Exercise instructions
Reproduce the records below exactly, with nothing altered.
##### Material provided
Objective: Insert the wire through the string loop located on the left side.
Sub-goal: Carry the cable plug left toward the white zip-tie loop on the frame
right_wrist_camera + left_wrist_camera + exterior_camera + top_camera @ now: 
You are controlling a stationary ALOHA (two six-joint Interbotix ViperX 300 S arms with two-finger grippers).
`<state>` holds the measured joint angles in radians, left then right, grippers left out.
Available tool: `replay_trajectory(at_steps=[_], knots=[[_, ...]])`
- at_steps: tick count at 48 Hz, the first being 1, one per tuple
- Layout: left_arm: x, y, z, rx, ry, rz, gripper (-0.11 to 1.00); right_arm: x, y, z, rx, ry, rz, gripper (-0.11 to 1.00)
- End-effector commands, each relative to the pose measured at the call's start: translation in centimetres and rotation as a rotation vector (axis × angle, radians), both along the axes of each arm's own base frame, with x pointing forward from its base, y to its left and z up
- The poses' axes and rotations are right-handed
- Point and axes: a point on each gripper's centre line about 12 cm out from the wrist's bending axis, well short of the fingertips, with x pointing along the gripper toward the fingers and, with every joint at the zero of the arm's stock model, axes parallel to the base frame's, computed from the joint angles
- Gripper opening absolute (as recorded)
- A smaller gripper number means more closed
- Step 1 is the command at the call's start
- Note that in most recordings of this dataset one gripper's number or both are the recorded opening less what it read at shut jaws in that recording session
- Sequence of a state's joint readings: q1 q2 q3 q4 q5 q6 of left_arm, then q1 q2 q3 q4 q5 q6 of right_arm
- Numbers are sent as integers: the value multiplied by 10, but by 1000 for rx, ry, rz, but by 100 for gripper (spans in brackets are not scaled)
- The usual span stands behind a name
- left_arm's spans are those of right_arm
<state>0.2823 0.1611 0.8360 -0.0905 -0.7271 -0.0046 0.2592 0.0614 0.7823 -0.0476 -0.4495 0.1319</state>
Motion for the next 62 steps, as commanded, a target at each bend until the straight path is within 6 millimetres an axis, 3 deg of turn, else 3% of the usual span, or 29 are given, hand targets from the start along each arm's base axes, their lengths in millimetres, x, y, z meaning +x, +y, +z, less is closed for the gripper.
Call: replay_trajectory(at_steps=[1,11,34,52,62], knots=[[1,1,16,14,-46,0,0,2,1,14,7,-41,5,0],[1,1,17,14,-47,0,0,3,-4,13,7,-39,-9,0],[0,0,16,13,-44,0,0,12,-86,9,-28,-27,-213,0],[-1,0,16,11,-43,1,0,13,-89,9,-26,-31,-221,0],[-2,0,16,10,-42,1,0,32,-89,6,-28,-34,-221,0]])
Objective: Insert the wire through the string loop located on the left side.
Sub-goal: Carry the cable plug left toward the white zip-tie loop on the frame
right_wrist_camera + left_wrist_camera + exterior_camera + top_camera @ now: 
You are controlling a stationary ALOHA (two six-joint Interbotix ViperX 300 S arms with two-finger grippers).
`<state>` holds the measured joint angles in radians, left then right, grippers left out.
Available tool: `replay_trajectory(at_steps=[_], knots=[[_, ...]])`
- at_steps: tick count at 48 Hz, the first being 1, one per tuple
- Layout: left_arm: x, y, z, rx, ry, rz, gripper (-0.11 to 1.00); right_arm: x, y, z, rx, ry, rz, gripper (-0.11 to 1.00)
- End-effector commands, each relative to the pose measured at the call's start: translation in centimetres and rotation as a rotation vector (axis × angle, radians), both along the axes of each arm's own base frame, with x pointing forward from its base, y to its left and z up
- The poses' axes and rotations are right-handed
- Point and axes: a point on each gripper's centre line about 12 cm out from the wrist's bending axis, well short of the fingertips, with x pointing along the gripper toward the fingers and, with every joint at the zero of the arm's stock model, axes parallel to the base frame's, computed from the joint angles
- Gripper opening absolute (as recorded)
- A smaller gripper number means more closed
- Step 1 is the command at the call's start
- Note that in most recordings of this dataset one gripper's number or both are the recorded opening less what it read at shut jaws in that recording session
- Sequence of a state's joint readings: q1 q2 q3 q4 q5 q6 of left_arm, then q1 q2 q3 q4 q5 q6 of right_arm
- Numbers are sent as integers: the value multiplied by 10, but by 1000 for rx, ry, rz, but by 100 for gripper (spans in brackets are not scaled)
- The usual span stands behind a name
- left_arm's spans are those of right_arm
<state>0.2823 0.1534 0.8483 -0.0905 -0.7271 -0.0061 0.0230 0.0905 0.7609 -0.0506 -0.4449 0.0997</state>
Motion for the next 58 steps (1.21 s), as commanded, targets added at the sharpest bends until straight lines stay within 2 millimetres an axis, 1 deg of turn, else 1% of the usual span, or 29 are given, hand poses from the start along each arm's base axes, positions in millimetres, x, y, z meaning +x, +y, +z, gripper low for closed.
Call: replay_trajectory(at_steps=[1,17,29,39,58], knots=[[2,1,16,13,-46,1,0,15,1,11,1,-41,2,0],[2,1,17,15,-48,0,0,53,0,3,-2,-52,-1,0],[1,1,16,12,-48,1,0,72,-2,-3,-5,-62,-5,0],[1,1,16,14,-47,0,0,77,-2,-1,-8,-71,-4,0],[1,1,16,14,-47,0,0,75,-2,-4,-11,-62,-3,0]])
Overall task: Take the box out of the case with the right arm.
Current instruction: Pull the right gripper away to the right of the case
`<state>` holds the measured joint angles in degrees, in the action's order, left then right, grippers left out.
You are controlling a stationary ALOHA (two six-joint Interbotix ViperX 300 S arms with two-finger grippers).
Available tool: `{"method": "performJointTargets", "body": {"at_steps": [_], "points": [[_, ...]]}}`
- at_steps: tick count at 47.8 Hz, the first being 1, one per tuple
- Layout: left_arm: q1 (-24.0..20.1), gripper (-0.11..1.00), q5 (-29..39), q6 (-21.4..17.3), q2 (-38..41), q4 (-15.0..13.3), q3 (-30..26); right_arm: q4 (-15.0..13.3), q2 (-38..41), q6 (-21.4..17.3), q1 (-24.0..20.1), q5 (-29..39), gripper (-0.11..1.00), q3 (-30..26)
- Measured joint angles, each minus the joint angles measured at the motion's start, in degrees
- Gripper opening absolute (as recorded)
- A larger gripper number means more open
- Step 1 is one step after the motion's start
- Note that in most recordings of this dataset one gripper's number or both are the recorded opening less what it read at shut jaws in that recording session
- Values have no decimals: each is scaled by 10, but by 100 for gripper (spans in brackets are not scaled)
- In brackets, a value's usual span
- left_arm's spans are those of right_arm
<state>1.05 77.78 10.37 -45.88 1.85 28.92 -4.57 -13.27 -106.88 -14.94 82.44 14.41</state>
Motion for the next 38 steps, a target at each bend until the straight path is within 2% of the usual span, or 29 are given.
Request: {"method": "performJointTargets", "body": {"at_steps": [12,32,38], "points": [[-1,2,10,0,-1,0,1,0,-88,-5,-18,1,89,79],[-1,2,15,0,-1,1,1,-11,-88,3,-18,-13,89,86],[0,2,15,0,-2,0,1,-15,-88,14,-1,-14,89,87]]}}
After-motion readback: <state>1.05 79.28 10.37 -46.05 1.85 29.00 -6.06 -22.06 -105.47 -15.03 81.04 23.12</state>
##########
Finished task
Objective: Insert the wire through the string loop located on the left side.
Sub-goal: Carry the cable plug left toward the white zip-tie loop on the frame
right_wrist_camera + left_wrist_camera + exterior_camera + top_camera @ now: 
You are controlling a stationary ALOHA (two six-joint Interbotix ViperX 300 S arms with two-finger grippers).
`<state>` holds the measured joint angles in radians, left then right, grippers left out.
Available tool: `replay_trajectory(at_steps=[_], knots=[[_, ...]])`
- at_steps: tick count at 48 Hz, the first being 1, one per tuple
- Layout: left_arm: x, y, z, rx, ry, rz, gripper (-0.11 to 1.00); right_arm: x, y, z, rx, ry, rz, gripper (-0.11 to 1.00)
- End-effector commands, each relative to the pose measured at the call's start: translation in centimetres and rotation as a rotation vector (axis × angle, radians), both along the axes of each arm's own base frame, with x pointing forward from its base, y to its left and z up
- The poses' axes and rotations are right-handed
- Point and axes: a point on each gripper's centre line about 12 cm out from the wrist's bending axis, well short of the fingertips, with x pointing along the gripper toward the fingers and, with every joint at the zero of the arm's stock model, axes parallel to the base frame's, computed from the joint angles
- Gripper opening absolute (as recorded)
- A smaller gripper number means more closed
- Step 1 is the command at the call's start
- Note that in most recordings of this dataset one gripper's number or both are the recorded opening less what it read at shut jaws in that recording session
- Sequence of a state's joint readings: q1 q2 q3 q4 q5 q6 of left_arm, then q1 q2 q3 q4 q5 q6 of right_arm
- Numbers are sent as integers: the value multiplied by 10, but by 1000 for rx, ry, rz, but by 100 for gripper (spans in brackets are not scaled)
- The usual span stands behind a name
- left_arm's spans are those of right_arm
<state>0.2823 0.1611 0.8360 -0.0905 -0.7271 -0.0046 0.2592 0.0614 0.7823 -0.0476 -0.4495 0.1319</state>
Motion for the next 62 steps, as commanded, a target at each bend until the straight path is within 6 millimetres an axis, 3 deg of turn, else 3% of the usual span, or 29 are given, hand targets from the start along each arm's base axes, their lengths in millimetres, x, y, z meaning +x, +y, +z, less is closed for the gripper.
Call: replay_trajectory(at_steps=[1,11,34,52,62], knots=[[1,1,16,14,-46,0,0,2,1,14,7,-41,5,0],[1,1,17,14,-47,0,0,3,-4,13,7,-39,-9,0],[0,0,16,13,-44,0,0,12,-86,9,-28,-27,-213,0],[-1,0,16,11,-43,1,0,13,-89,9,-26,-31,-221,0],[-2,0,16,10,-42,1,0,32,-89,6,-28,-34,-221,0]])
Objective: Insert the wire through the string loop located on the left side.
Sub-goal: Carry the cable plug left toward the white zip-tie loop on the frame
right_wrist_camera + left_wrist_camera + exterior_camera + top_camera @ now: 
You are controlling a stationary ALOHA (two six-joint Interbotix ViperX 300 S arms with two-finger grippers).
`<state>` holds the measured joint angles in radians, left then right, grippers left out.
Available tool: `replay_trajectory(at_steps=[_], knots=[[_, ...]])`
- at_steps: tick count at 48 Hz, the first being 1, one per tuple
- Layout: left_arm: x, y, z, rx, ry, rz, gripper (-0.11 to 1.00); right_arm: x, y, z, rx, ry, rz, gripper (-0.11 to 1.00)
- End-effector commands, each relative to the pose measured at the call's start: translation in centimetres and rotation as a rotation vector (axis × angle, radians), both along the axes of each arm's own base frame, with x pointing forward from its base, y to its left and z up
- The poses' axes and rotations are right-handed
- Point and axes: a point on each gripper's centre line about 12 cm out from the wrist's bending axis, well short of the fingertips, with x pointing along the gripper toward the fingers and, with every joint at the zero of the arm's stock model, axes parallel to the base frame's, computed from the joint angles
- Gripper opening absolute (as recorded)
- A smaller gripper number means more closed
- Step 1 is the command at the call's start
- Note that in most recordings of this dataset one gripper's number or both are the recorded opening less what it read at shut jaws in that recording session
- Sequence of a state's joint readings: q1 q2 q3 q4 q5 q6 of left_arm, then q1 q2 q3 q4 q5 q6 of right_arm
- Numbers are sent as integers: the value multiplied by 10, but by 1000 for rx, ry, rz, but by 100 for gripper (spans in brackets are not scaled)
- The usual span stands behind a name
- left_arm's spans are those of right_arm
<state>0.2823 0.1534 0.8483 -0.0905 -0.7271 -0.0061 0.0230 0.0905 0.7609 -0.0506 -0.4449 0.0997</state>
Motion for the next 58 steps (1.21 s), as commanded, targets added at the sharpest bends until straight lines stay within 2 millimetres an axis, 1 deg of turn, else 1% of the usual span, or 29 are given, hand poses from the start along each arm's base axes, positions in millimetres, x, y, z meaning +x, +y, +z, gripper low for closed.
Call: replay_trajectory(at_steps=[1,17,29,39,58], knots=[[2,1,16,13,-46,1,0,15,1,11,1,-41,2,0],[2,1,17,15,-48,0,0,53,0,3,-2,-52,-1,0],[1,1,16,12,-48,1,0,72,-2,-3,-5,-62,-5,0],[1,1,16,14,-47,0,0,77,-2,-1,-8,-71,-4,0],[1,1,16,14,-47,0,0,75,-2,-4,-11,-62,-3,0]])
Overall task: Take the box out of the case with the right arm.
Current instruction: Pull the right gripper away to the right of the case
`<state>` holds the measured joint angles in degrees, in the action's order, left then right, grippers left out.
You are controlling a stationary ALOHA (two six-joint Interbotix ViperX 300 S arms with two-finger grippers).
Available tool: `{"method": "performJointTargets", "body": {"at_steps": [_], "points": [[_, ...]]}}`
- at_steps: tick count at 47.8 Hz, the first being 1, one per tuple
- Layout: left_arm: q1 (-24.0..20.1), gripper (-0.11..1.00), q5 (-29..39), q6 (-21.4..17.3), q2 (-38..41), q4 (-15.0..13.3), q3 (-30..26); right_arm: q4 (-15.0..13.3), q2 (-38..41), q6 (-21.4..17.3), q1 (-24.0..20.1), q5 (-29..39), gripper (-0.11..1.00), q3 (-30..26)
- Measured joint angles, each minus the joint angles measured at the motion's start, in degrees
- Gripper opening absolute (as recorded)
- A larger gripper number means more open
- Step 1 is one step after the motion's start
- Note that in most recordings of this dataset one gripper's number or both are the recorded opening less what it read at shut jaws in that recording session
- Values have no decimals: each is scaled by 10, but by 100 for gripper (spans in brackets are not scaled)
- In brackets, a value's usual span
- left_arm's spans are those of right_arm
<state>1.05 77.78 10.37 -45.88 1.85 28.92 -4.57 -13.27 -106.88 -14.94 82.44 14.41</state>
Motion for the next 38 steps, a target at each bend until the straight path is within 2% of the usual span, or 29 are given.
Request: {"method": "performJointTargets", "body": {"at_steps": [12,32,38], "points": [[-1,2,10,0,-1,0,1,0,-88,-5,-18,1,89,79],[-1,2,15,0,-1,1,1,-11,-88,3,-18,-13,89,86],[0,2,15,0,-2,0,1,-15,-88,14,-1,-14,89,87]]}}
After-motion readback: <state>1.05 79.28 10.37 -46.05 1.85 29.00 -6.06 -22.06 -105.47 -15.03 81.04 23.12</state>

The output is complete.